_Assignment_
Where the records hold the string "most", show the whole line it sits on.

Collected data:

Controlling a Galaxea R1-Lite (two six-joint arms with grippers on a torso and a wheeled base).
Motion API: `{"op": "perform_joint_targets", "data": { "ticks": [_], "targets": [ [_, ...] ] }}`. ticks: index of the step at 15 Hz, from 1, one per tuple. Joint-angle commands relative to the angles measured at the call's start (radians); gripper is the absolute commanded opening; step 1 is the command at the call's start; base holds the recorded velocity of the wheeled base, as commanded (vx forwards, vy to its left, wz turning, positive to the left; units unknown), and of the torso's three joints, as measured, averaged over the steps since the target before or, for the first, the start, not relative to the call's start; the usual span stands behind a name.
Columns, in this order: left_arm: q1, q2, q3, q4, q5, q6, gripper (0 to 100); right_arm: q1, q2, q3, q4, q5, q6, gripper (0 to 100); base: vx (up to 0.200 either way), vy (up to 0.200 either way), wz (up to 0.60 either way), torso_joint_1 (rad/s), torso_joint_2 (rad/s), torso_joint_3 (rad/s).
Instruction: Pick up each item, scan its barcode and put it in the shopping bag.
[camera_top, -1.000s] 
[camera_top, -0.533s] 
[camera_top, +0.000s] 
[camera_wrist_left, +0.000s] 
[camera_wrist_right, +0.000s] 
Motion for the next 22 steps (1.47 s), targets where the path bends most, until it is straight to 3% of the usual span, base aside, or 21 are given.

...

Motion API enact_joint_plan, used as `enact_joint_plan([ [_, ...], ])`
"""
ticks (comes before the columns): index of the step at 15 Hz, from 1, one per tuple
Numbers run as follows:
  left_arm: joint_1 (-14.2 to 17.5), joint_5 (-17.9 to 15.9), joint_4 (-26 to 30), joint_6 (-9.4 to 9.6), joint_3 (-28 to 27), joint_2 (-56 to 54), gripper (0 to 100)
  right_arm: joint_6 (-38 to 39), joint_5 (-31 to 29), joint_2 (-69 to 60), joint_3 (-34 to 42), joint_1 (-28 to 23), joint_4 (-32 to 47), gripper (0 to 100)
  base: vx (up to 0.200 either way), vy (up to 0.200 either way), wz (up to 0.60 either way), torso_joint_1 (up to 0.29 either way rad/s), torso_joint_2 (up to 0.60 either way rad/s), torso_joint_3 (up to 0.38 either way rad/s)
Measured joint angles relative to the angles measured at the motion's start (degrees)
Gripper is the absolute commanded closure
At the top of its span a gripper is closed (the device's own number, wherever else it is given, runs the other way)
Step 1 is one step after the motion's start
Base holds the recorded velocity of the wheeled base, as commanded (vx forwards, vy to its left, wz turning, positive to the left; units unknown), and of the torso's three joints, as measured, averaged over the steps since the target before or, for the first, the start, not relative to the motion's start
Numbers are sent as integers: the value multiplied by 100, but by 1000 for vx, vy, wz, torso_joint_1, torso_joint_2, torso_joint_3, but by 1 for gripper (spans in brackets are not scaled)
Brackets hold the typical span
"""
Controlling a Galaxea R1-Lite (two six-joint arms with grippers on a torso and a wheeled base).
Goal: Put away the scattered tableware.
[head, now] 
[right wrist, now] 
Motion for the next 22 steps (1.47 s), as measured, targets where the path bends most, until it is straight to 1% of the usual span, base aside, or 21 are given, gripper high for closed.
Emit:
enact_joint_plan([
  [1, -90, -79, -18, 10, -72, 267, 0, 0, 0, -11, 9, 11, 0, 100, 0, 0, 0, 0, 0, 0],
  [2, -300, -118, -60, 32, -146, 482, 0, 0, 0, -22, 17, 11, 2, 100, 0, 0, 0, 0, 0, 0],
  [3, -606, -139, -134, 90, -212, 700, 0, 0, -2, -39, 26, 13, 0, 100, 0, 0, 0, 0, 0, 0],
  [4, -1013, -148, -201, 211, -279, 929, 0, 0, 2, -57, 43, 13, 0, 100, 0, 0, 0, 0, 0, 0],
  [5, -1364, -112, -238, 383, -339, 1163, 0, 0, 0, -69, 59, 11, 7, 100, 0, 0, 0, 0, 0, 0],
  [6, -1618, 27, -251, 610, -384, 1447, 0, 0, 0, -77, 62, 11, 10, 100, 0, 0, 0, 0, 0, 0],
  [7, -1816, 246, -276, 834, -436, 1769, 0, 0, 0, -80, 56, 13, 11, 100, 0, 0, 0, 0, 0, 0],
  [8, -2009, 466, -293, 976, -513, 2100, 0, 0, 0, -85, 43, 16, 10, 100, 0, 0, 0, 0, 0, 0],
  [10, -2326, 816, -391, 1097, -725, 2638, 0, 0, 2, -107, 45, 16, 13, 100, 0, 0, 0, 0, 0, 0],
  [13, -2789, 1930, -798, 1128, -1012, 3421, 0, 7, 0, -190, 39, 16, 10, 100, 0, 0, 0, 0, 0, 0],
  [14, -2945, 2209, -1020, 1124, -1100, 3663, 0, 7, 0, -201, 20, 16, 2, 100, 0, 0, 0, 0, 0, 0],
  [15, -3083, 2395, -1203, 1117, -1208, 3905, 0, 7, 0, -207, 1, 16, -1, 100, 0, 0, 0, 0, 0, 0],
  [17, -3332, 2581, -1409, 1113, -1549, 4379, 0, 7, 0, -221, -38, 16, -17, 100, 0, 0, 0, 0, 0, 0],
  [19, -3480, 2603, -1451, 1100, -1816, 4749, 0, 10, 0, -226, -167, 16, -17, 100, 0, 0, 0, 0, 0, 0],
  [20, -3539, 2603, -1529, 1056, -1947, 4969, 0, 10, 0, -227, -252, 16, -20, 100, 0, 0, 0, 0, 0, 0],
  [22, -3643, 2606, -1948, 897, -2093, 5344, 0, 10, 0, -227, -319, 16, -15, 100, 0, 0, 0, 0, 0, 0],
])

_Answer below_
Motion for the next 22 steps (1.47 s), targets where the path bends most, until it is straight to 3% of the usual span, base aside, or 21 are given.
Motion for the next 22 steps (1.47 s), as measured, targets where the path bends most, until it is straight to 1% of the usual span, base aside, or 21 are given, gripper high for closed.

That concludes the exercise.